Segment Start: Data excerpts

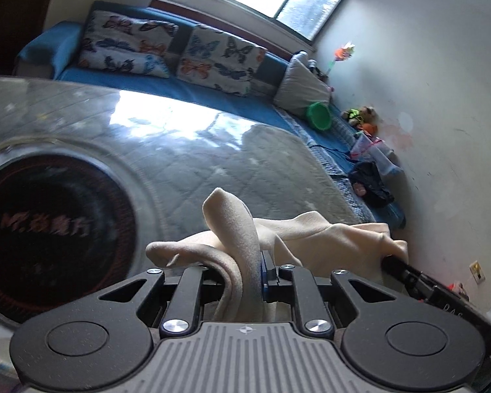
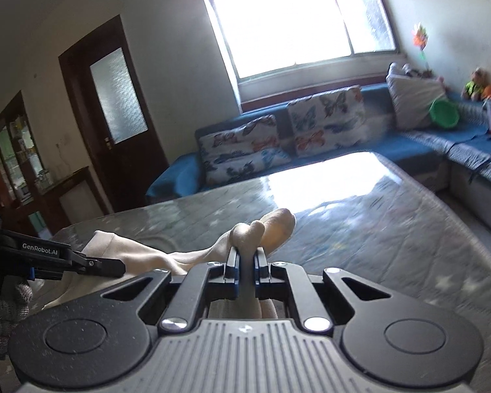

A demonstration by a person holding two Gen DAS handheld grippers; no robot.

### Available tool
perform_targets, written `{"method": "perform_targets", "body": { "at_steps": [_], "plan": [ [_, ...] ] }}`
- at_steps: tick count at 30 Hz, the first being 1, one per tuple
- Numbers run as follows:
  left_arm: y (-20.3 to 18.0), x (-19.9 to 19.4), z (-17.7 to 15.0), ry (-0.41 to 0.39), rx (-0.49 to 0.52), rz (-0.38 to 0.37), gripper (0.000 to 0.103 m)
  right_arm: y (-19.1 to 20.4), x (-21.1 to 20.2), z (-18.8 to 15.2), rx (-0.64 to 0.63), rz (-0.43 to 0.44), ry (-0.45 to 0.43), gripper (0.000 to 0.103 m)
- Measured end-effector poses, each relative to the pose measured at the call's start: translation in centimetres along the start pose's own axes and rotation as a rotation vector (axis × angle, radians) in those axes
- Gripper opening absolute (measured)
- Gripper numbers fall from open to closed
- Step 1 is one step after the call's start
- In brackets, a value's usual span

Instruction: Fold clothes

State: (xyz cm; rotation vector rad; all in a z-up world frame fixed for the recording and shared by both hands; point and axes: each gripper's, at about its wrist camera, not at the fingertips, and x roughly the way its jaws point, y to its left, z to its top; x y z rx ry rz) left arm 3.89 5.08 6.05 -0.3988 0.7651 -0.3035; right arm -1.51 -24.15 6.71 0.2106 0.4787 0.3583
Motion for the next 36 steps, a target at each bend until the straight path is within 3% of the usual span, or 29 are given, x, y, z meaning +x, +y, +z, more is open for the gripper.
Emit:
{"method": "perform_targets", "body": {
  "at_steps": [16,36],
  "plan": [
    [-7.6,4.7,1.3,0.008,0.147,-0.016,0.017,-3.2,-2.7,3.3,-0.052,-0.109,-0.056,0.007],
    [-7.4,9.3,1.6,0.075,0.146,0.017,0.017,-6.7,-0.3,2.4,-0.017,-0.159,-0.009,0.007]
  ]
}}
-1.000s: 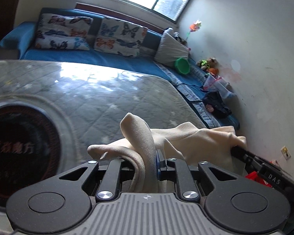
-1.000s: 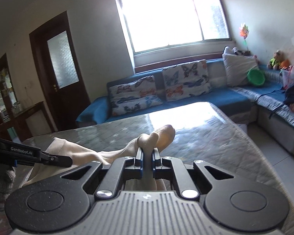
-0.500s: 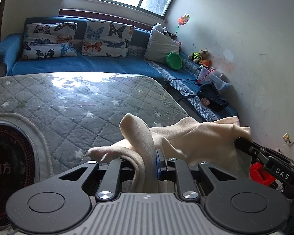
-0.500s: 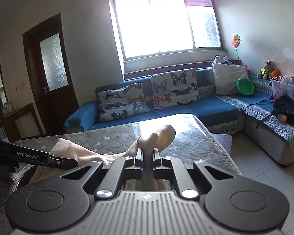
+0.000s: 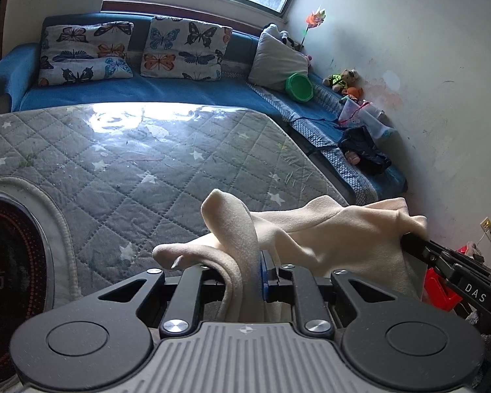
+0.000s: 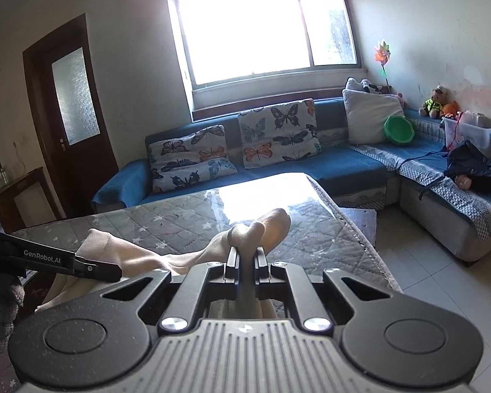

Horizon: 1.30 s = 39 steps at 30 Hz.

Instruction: Fold clothes

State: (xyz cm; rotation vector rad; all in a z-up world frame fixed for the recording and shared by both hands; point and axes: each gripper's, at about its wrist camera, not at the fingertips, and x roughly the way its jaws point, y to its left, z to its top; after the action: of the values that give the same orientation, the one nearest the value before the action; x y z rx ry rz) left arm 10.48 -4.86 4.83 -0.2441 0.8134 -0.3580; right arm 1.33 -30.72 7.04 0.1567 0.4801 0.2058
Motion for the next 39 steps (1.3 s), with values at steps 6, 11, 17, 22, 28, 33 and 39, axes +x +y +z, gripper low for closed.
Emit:
{"method": "perform_targets", "body": {
  "at_steps": [6,11,17,22,28,33,39],
  "plan": [
    [0.1,0.8,-0.2,0.020,-0.002,0.002,0.017,-0.4,0.7,-0.4,0.012,-0.006,0.015,0.007],
    [0.1,1.4,-0.3,0.038,-0.004,0.000,0.017,-0.8,1.1,-0.9,0.020,-0.015,0.030,0.007],
    [0.2,1.9,-0.7,0.053,0.001,0.004,0.017,-1.5,1.5,-1.3,0.028,-0.025,0.041,0.007],
    [0.3,2.3,-0.8,0.060,0.003,0.013,0.017,-1.9,1.9,-1.7,0.034,-0.029,0.055,0.007],
    [0.8,2.6,-0.9,0.067,-0.002,0.026,0.017,-1.9,2.3,-1.9,0.040,-0.028,0.063,0.007],
    [1.6,2.6,-1.3,0.076,-0.014,0.035,0.017,-2.0,2.6,-2.2,0.045,-0.026,0.073,0.007],
    [2.5,2.4,-1.8,0.087,-0.028,0.042,0.017,-2.3,3.3,-2.9,0.051,-0.034,0.103,0.007]
  ]
}}
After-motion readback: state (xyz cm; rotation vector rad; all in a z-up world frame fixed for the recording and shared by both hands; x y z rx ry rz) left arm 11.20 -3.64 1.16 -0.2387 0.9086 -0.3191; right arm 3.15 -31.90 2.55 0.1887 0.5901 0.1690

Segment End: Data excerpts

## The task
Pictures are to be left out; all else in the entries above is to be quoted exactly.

## Output
A demonstration by a person holding two Gen DAS handheld grippers; no robot.

### Available tool
perform_targets, written `{"method": "perform_targets", "body": { "at_steps": [_], "plan": [ [_, ...] ] }}`
- at_steps: tick count at 30 Hz, the first being 1, one per tuple
- Numbers run as follows:
  left_arm: y (-20.3 to 18.0), x (-19.9 to 19.4), z (-17.7 to 15.0), ry (-0.41 to 0.39), rx (-0.49 to 0.52), rz (-0.38 to 0.37), gripper (0.000 to 0.103 m)
  right_arm: y (-19.1 to 20.4), x (-21.1 to 20.2), z (-18.8 to 15.2), rx (-0.64 to 0.63), rz (-0.43 to 0.44), ry (-0.45 to 0.43), gripper (0.000 to 0.103 m)
- Measured end-effector poses, each relative to the pose measured at the call's start: translation in centimetres along the start pose's own axes and rotation as a rotation vector (axis × angle, radians) in those axes
- Gripper opening absolute (measured)
- Gripper numbers fall from open to closed
- Step 1 is one step after the call's start
- In brackets, a value's usual span

Instruction: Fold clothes

State: (xyz cm; rotation vector rad; all in a z-up world frame fixed for the recording and shared by both hands; point and axes: each gripper's, at about its wrist camera, not at the fingertips, and x roughly the way its jaws point, y to its left, z to its top; x y z rx ry rz) left arm 3.89 5.08 6.05 -0.3988 0.7651 -0.3035; right arm -1.51 -24.15 6.71 0.2106 0.4787 0.3583
Motion for the next 36 steps, a target at each bend until the straight path is within 3% of the usual span, or 29 are given, x, y, z meaning +x, +y, +z, more is open for the gripper.
Emit:
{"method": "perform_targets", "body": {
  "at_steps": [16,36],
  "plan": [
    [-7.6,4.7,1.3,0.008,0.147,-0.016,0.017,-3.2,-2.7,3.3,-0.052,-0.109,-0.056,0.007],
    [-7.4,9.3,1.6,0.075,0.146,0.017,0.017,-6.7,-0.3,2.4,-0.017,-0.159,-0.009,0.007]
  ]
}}
-1.000s: 
-1.000s: 
-0.500s: 
-0.500s: 
+0.000s: 
+0.000s: 

Horizon: 1.30 s = 39 steps at 30 Hz.

Instruction: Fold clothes

State: (xyz cm; rotation vector rad; all in a z-up world frame fixed for the recording and shared by both hands; point and axes: each gripper's, at about its wrist camera, not at the fingertips, and x roughly the way its jaws point, y to its left, z to its top; after the action: of the values that give the same orientation, the one nearest the value before the action; x y z rx ry rz) left arm 10.48 -4.86 4.83 -0.2441 0.8134 -0.3580; right arm 1.33 -30.72 7.04 0.1567 0.4801 0.2058
Motion for the next 39 steps (1.3 s), with values at steps 6, 11, 17, 22, 28, 33 and 39, axes +x +y +z, gripper low for closed.
Emit:
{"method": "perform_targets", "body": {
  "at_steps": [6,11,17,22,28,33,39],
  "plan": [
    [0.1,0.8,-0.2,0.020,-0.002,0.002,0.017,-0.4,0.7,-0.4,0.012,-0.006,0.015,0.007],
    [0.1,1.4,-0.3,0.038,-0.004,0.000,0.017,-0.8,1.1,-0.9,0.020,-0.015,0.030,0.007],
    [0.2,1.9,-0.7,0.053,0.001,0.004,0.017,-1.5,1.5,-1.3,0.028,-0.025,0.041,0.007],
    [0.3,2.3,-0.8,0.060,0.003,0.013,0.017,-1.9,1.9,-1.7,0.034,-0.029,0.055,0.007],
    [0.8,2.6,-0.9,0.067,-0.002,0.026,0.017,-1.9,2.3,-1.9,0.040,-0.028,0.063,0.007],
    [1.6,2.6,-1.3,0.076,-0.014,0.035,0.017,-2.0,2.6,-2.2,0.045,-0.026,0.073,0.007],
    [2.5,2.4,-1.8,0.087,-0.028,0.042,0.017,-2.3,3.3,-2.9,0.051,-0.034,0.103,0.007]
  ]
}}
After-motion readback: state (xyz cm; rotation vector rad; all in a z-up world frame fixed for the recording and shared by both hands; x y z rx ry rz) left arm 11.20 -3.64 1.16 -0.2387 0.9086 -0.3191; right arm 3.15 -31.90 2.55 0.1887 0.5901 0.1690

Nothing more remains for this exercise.